Dans cette nouvelle étude, les scientifiques ont souhaité reproduire un effet souvent présent chez les personnes dépressives, anxieuses, avec des troubles obsessionnels compulsifs, ou tout simplement pessimistes.
Ces individus s’engagent généralement dans des rituels comportementaux visant à combattre les pensées négatives, et accordent plus d’importance aux potentiels résultats négatifs d’une situation donnée. Ce type de pensée négative pourrait influencer les prises de décision de type approche d’évitement.
Pour tester leur hypothèse, les neurobiologistes ont stimulé le noyau caudé d’animaux via un faible courant électrique, tandis que la récompense de ces derniers (du jus sucré) était combinée à un stimulus déplaisant (un jet d’air sur le museau). Lors de chaque essai, le ratio récompense/stimuli déplaisant était différent, et les animaux pouvaient choisir la récompense ou non.

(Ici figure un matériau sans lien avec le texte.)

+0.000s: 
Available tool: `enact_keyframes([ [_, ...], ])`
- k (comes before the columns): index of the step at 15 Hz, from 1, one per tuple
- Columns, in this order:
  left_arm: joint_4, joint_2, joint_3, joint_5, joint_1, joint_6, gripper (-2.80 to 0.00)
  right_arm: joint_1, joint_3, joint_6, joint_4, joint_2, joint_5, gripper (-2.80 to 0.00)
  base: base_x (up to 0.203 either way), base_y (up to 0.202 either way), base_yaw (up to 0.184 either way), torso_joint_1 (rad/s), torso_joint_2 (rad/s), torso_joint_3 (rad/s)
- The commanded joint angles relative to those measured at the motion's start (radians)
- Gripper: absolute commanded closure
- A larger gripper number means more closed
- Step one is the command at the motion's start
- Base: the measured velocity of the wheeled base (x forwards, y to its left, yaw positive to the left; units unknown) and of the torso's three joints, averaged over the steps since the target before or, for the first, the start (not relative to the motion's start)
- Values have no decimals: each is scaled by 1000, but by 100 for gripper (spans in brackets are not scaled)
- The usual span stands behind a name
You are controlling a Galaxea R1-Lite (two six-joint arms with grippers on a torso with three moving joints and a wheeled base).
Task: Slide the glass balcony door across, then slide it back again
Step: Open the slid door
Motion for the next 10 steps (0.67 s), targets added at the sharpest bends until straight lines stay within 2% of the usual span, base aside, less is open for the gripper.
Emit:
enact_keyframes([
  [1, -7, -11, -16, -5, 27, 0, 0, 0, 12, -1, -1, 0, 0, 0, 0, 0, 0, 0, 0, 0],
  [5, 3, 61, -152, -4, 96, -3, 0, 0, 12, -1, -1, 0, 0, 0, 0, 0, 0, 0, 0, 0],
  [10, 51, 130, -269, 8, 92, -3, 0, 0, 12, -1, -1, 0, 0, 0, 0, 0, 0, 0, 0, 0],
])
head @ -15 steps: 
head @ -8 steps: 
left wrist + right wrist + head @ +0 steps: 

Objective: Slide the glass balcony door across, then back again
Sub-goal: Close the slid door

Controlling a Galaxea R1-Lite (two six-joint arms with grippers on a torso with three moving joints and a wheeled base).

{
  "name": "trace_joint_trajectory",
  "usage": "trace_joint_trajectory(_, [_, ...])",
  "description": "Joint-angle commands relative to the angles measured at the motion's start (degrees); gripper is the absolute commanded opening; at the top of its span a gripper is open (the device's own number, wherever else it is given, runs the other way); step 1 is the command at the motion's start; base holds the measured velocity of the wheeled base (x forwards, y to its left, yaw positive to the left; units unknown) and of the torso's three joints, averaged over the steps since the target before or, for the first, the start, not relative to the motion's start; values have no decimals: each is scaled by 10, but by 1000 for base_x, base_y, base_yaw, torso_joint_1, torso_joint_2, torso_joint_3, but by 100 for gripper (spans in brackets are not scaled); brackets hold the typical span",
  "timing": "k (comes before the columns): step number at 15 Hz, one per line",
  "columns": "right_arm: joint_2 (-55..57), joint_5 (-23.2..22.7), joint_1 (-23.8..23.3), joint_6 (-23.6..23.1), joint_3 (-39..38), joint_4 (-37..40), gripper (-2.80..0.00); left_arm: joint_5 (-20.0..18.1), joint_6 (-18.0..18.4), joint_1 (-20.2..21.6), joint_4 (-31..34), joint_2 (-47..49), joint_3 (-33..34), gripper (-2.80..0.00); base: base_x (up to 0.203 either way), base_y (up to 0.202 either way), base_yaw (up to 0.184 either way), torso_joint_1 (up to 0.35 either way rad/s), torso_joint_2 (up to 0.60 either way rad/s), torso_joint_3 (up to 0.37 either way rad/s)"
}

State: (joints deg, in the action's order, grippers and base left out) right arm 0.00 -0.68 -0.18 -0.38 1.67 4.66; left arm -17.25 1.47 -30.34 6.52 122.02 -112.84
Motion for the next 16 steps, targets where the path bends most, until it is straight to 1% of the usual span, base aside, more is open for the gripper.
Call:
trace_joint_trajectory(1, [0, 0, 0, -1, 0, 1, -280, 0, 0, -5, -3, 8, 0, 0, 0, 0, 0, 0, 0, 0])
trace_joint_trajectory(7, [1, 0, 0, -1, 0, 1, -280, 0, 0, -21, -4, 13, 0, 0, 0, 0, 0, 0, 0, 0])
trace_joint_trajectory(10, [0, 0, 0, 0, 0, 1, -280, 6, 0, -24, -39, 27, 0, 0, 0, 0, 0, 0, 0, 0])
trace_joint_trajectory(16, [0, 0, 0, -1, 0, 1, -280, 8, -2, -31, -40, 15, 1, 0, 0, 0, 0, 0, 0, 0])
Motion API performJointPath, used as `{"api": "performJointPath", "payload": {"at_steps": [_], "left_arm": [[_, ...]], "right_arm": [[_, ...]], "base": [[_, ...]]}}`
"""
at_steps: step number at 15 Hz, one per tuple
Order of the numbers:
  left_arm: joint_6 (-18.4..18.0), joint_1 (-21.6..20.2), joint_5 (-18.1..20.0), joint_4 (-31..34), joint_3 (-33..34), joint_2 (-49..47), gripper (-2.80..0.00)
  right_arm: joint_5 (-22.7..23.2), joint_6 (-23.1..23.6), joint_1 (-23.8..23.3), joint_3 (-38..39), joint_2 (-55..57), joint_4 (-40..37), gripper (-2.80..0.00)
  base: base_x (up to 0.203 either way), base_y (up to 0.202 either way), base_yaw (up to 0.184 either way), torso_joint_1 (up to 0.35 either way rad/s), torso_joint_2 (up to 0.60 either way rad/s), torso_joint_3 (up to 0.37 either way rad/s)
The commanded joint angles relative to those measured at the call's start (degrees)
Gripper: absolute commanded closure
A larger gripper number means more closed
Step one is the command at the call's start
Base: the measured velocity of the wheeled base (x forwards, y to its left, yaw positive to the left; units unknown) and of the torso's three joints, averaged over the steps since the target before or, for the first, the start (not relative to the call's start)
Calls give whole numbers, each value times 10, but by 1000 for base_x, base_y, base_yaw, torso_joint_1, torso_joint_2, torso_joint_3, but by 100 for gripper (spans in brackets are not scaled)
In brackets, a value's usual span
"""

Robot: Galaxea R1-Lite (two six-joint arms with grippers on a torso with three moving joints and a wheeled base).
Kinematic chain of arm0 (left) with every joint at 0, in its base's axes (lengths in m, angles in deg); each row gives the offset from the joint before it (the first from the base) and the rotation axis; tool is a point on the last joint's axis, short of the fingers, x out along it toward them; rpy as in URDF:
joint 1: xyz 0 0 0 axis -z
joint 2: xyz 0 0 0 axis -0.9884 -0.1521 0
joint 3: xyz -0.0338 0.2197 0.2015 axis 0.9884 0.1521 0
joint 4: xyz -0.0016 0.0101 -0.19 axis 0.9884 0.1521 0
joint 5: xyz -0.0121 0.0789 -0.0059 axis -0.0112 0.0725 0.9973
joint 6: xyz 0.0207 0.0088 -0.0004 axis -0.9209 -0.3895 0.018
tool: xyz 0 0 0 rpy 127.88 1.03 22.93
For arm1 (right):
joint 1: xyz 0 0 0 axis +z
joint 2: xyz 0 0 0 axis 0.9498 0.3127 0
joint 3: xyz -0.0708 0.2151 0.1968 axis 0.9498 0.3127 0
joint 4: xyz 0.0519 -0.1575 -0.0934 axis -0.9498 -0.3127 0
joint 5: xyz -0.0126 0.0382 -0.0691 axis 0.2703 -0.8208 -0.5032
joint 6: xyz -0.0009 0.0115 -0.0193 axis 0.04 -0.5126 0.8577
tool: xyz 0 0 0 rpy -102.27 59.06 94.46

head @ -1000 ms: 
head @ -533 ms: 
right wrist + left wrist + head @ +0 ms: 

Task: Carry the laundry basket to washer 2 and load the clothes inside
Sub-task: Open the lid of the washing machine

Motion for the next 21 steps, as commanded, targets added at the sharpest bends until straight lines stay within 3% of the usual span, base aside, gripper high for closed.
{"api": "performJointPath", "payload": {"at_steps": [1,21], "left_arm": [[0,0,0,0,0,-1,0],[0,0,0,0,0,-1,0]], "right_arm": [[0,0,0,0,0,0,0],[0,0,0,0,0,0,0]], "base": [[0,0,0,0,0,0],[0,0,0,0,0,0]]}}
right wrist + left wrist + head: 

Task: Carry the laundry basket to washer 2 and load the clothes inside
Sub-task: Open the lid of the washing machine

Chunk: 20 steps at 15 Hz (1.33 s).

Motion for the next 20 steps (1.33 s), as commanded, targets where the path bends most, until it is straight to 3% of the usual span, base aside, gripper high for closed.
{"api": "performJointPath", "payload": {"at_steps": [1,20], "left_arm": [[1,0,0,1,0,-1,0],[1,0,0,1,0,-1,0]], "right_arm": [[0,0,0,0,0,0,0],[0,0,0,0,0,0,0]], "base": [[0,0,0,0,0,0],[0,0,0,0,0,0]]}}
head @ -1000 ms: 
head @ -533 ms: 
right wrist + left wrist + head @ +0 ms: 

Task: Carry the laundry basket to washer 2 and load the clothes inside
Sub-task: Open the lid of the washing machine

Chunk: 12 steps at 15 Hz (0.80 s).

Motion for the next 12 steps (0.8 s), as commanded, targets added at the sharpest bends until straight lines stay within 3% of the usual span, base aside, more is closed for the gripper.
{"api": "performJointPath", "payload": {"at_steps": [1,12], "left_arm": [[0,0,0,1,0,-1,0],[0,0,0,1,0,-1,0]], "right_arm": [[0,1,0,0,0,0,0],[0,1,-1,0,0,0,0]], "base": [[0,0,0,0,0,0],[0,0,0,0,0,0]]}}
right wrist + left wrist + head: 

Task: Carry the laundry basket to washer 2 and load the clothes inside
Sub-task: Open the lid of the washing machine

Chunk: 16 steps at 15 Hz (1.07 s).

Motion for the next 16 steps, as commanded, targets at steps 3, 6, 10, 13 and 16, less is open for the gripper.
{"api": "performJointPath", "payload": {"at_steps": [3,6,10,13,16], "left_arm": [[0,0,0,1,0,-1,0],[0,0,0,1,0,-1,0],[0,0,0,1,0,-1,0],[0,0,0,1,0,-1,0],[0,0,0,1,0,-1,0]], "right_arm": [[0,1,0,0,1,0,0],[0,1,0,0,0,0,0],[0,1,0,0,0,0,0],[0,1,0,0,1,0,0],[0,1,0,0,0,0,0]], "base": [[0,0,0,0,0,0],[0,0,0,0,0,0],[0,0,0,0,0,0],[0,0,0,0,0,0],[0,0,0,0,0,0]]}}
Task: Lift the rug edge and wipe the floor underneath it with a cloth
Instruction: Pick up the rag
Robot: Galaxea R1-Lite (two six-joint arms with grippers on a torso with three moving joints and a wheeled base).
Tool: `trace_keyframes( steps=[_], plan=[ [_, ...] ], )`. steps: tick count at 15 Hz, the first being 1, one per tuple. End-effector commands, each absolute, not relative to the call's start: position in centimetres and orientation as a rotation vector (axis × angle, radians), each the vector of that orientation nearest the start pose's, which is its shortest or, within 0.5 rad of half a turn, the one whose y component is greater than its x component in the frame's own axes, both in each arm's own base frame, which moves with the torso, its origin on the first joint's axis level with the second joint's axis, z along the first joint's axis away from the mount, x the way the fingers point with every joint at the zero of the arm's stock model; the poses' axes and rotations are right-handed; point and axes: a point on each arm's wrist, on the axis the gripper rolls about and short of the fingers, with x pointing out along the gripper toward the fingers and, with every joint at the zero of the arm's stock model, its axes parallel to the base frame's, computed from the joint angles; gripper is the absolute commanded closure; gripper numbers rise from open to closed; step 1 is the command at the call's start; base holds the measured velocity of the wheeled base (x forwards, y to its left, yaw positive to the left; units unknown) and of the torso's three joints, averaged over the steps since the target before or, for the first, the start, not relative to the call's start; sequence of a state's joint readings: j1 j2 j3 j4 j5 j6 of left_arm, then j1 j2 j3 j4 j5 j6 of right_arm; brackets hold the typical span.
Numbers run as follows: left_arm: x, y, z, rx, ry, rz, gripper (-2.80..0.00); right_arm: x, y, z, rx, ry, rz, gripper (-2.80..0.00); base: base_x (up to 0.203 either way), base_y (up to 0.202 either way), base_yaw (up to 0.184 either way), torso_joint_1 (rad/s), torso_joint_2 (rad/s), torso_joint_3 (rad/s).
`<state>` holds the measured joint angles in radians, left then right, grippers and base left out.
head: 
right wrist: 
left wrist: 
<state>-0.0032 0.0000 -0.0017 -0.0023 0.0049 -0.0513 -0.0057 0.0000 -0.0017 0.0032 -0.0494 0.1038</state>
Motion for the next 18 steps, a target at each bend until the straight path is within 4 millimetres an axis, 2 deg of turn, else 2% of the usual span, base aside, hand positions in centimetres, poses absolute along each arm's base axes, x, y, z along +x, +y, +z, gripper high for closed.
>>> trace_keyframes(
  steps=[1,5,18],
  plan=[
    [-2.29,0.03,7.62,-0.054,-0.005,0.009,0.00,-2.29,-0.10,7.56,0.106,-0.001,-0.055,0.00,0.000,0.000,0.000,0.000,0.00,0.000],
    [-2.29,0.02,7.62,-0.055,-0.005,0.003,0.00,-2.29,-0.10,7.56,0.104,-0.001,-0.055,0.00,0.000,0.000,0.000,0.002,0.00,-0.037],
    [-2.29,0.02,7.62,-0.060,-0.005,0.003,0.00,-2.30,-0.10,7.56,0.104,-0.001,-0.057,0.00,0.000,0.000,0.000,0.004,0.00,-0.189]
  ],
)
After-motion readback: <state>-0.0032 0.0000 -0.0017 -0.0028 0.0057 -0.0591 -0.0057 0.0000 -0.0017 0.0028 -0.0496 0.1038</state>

Ce type de prise de décision requiert une analyse coûts-bénéfices. Si la récompense est suffisamment élevée pour compenser le jet d’air, les animaux acceptent de l’endurer, mais si elle est trop faible, alors ils refusent. Lorsque les chercheurs ont stimulé le noyau caudé des animaux, leur analyse coûts-bénéfices a été tronquée, et ces derniers ont commencé à refuser des situations qu’ils avaient précédemment accepté. Ce phénomène a persisté même après la fin de la stimulation, disparaissant ensuite progressivement.
Ces résultats suggèrent que la stimulation de leur noyau caudé a conduit les animaux à dévaluer des récompenses qu’ils avaient précédemment choisies, accordant plus d’importance aux stimulus déplaisants. « Cet état d’esprit que nous avons reproduit indique une surestimation du coût et une sous-estimation du bénéfice » explique Graybiel.
Un système cérébral à l’équilibre précaire
Les scientifiques ont également remarqué que l’activité cérébrale au sein du noyau caudé était altérée lorsque le schéma de prise de décision changeait. Ce changement affecte les ondes cérébrales bêta et pourrait servir de biomarqueur afin d’évaluer la manière dont les patients répondent aux traitements.
Graybiel et son équipe travaillent maintenant avec des psychiatres de l’hôpital McLean pour étudier des patients souffrant d’anxiété ou de dépression, afin d’observer si leur cerveau montre une activité anormale au sein du néocortex et du noyau caudé lors de prises de décision de type approche d’évitement. Les premiers résultats obtenus par IRM ont mis en évidence une activité cérébrale anormale dans deux régions du cortex préfrontal connectées au noyau caudé.
Ce dernier comporte des régions spécifiques liées au système limbique régulant l’humeur et envoie des signaux aux zones motrices du cerveau, ainsi qu’aux structures neuronales produisant la dopamine.
Les neurobiologistes pensent que l’activité cérébrale anormale observée pourrait être liée à un trouble dopaminergique. « Plusieurs circuits sont certainement impliqués. Mais apparemment, tout est si finement contrôlé que déranger un tout petit peu le système suffit à modifier rapidement le comportement » conclut Graybiel.